> _Task item_
Starting at the first line of the listing below, retype each line up to and including the one that contains "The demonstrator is". Leave pictures out.

#### Provided material ####

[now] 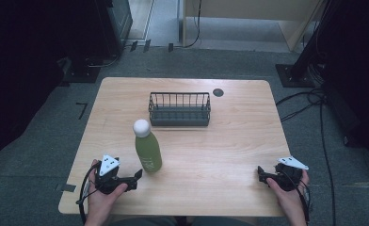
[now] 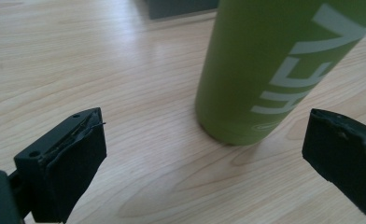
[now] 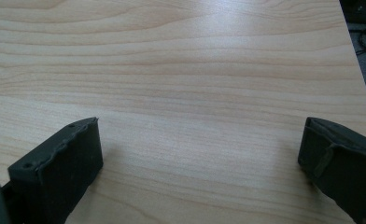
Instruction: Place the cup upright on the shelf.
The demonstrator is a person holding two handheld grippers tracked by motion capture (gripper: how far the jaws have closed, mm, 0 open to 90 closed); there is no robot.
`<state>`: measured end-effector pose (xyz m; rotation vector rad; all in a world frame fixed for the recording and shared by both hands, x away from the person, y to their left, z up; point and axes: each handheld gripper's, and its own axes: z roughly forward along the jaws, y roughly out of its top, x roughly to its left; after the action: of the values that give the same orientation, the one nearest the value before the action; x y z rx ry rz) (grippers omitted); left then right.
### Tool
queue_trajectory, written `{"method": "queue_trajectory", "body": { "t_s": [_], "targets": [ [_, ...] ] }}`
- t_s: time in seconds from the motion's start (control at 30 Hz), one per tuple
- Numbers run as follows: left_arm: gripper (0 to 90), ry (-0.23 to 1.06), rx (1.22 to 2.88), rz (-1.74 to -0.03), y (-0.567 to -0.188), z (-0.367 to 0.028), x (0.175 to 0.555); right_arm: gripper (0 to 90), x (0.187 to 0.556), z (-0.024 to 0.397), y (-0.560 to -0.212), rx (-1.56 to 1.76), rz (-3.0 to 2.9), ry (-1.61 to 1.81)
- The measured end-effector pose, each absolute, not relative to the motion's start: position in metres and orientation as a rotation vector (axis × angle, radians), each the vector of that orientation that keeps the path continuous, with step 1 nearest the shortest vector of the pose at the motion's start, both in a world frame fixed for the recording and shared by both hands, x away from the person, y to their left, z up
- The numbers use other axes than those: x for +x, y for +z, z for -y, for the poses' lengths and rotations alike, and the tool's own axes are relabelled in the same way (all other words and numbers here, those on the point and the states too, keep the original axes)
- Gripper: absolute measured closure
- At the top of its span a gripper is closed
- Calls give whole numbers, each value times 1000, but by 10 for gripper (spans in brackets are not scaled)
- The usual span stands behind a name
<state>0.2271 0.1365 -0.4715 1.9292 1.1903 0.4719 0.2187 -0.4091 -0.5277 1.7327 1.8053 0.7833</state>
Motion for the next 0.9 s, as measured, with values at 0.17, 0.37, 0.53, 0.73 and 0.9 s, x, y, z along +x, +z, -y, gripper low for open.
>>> {"method": "queue_trajectory", "body": {
  "t_s": [0.17,0.37,0.53,0.73,0.9],
  "targets": [
    [0,455,1933,-1159,-468,-121,227,0,219,409,-528,1733,-1805,783],
    [1,465,1912,-1142,-463,-110,229,0,219,409,-528,1732,-1805,783],
    [1,480,1898,-1126,-457,-96,235,0,219,409,-528,1733,-1805,784],
    [11,496,1886,-1123,-452,-86,240,0,219,409,-528,1733,-1805,784],
    [84,561,1828,-1130,-443,-80,244,0,219,409,-528,1733,-1805,784]
  ]
}}
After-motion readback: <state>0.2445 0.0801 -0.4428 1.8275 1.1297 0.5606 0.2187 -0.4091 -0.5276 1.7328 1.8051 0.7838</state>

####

> _Completed task_
[now] 
[now] 
[now] 
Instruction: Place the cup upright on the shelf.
The demonstrator is a person holding two handheld grippers tracked by motion capture (gripper: how far the jaws have closed, mm, 0 open to 90 closed); there is no robot.

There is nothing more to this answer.